A destruição como origem do devir traz uma radical novidade que não
pode ser absorvida na época, tornando-se um dos motivos do progressivo e
radical esquecimento da importância pioneira de Sabina Spielrein como
teórica.402
7. A destruição como origem do devir403
Sabina Spielrein
Ao lidar com problemas sexuais, uma questão me interessou especialmente:
por que essa tão poderosa pulsão, a pulsão de procriação, esconde, ao lado
dos sentimentos positivos que são esperados a priori, também outros
negativos como angústia, aversão, os quais na verdade precisam ser
superados para que possamos chegar ao ato positivo?
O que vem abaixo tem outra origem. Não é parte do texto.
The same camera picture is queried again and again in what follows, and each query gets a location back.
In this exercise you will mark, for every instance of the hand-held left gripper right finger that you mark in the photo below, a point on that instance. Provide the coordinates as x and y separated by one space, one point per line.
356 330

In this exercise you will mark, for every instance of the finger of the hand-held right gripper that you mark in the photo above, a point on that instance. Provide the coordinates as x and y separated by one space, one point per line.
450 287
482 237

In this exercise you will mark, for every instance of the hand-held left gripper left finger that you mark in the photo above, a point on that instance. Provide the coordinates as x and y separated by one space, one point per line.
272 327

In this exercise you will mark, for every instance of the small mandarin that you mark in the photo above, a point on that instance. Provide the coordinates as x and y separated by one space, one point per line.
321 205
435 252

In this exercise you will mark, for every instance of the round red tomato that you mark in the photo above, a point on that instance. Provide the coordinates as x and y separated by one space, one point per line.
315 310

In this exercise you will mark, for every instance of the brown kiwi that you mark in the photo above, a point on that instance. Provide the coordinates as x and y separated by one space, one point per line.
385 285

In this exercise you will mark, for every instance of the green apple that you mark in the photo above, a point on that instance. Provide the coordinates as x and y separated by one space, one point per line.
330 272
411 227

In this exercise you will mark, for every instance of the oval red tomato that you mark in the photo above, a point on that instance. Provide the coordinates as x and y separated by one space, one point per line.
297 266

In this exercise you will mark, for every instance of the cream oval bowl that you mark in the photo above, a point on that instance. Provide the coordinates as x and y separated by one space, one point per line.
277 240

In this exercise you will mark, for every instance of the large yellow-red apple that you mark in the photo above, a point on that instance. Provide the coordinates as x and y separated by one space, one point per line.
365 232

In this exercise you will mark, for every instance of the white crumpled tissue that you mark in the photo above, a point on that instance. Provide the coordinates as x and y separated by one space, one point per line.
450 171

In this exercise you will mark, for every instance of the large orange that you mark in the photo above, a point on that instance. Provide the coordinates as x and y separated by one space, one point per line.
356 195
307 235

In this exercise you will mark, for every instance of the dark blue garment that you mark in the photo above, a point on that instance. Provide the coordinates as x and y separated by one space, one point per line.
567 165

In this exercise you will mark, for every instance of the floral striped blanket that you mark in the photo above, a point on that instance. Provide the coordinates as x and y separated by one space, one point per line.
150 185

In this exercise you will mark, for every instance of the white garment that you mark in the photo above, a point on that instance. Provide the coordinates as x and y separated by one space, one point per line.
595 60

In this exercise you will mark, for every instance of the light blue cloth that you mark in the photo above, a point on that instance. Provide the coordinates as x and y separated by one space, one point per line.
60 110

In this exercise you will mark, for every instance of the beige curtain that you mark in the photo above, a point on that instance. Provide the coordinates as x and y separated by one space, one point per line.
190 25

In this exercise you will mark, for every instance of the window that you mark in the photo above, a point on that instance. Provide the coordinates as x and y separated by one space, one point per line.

Naturalmente, a
postura negativa do indivíduo em relação ao ato sexual nos neuróticos é
especialmente perceptível. Pelo que sei, alguns pesquisadores buscaram a
explicação para essa resistência em nossos costumes, na educação, a qual
deseja manter a pulsão sob controle e, portanto, ensina toda criança a ver a
realização do desejo sexual como algo ruim, proibido. Alguns notaram as
frequentes representações de morte associadas aos desejos sexuais, no
entanto, a morte foi compreendida como símbolo da decadência moral
(Stekel),404 e Gross associa o sentimento de aversão diante dos produtos
sexuais à sua coexistência espacial com as excreções mortas. Freud atribui as
resistências, a angústia, ao recalque dos desejos normalmente associados a
afetos positivos. Bleuler vê na rejeição o negativo necessário que precisa
estar presente também na representação carregada de afetos positivos.405 Em
Jung, encontrei o seguinte trecho:
O anseio passional, ou seja, a libido tem dois lados: ele é a força que
embeleza tudo e, em certas circunstâncias, destrói tudo.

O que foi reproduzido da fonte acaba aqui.